From earliest times, white horses have been mythologised as possessing exceptional properties, transcending the normal world by having wings (e.g. Pegasus from Greek mythology), or having horns (the unicorn). As part of its legendary dimension, the white horse in myth may be depicted with seven heads (Uchaishravas) or eight feet (Sleipnir), sometimes in groups or singly. There are also white horses which are divinatory, who prophesy or warn of danger.

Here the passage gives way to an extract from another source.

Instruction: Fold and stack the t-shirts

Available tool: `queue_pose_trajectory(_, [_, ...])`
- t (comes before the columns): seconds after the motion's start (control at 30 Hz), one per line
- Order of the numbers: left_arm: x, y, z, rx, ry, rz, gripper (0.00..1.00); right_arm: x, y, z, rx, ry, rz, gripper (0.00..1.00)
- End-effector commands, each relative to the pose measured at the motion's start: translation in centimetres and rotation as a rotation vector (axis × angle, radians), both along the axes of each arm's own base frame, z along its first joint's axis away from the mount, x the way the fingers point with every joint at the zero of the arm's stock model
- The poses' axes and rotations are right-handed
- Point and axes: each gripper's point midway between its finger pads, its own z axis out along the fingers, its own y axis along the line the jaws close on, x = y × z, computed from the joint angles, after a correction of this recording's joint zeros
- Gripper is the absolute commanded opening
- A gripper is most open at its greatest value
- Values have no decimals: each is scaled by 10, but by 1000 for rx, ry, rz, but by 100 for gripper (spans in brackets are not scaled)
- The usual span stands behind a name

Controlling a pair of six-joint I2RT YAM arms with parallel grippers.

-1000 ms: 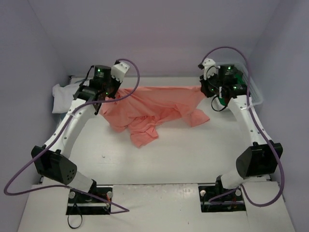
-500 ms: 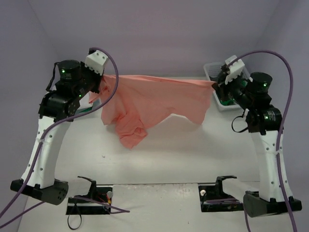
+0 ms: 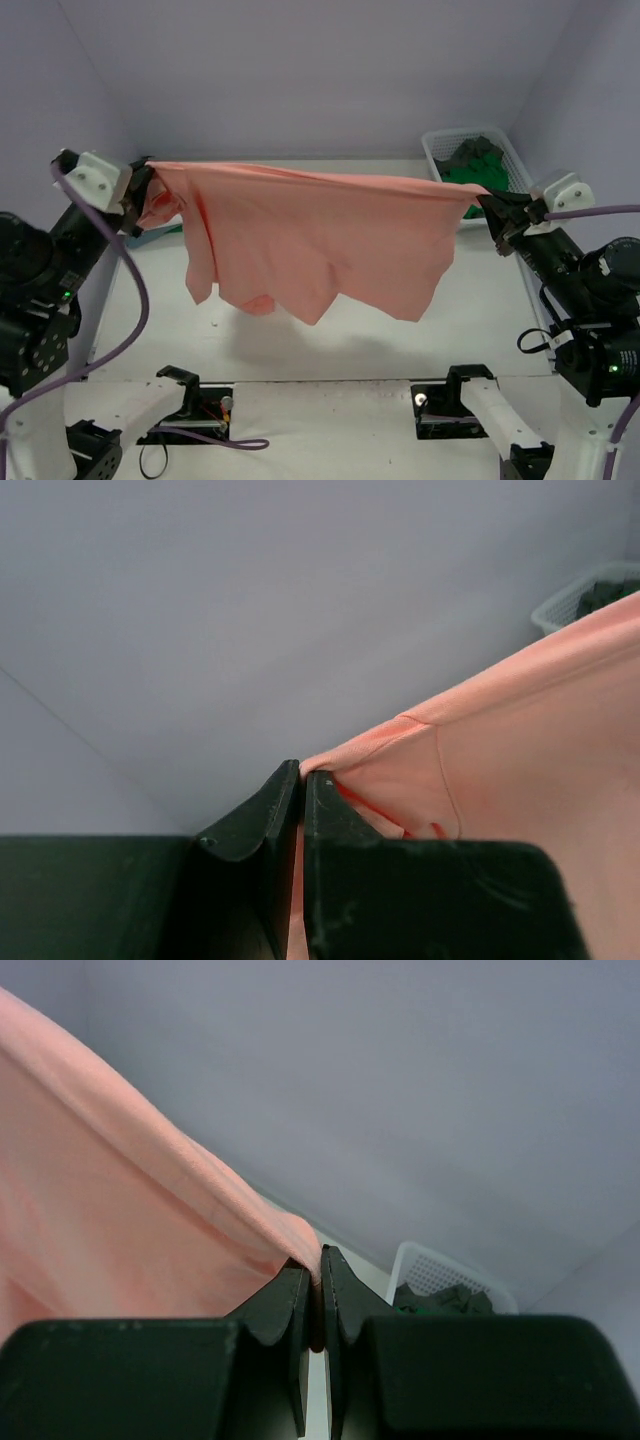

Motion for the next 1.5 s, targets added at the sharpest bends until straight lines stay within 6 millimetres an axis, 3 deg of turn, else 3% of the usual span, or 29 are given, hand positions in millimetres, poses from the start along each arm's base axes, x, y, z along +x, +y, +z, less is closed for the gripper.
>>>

As a rare or distinguished symbol, a white horse typically bears the hero- or god-figure in ceremonial roles or in triumph over negative forces. Herodotus reported that white horses were held as sacred animals in the Achaemenid court of Xerxes the Great (ruled 486–465 BC), while in other traditions the reverse happens when it was sacrificed to the gods.

In more than one tradition, the white horse carries patron saints or the world saviour in the end times (as in Judaism, Christianity, and Islam), is associated with the sun or sun chariot (Ossetia) or bursts into existence in a fantastic way, emerging from the sea or a lightning bolt.

Though some mythologies are stories from earliest beliefs, other tales, though visionary or metaphorical, are found in liturgical sources as part of preserved, on-going traditions (see, for example, "Iranian tradition" below).

==Mythologies and traditions==

===European===

====Celtic====
In Welsh mythology, Rhiannon, a mythic figure in the Mabinogion collection of legends, rides a "pale-white" horse. Because of this, she has been linked to the Romano-Celtic fertility horse goddess Epona and other instances of the veneration of horses in early Indo-European culture.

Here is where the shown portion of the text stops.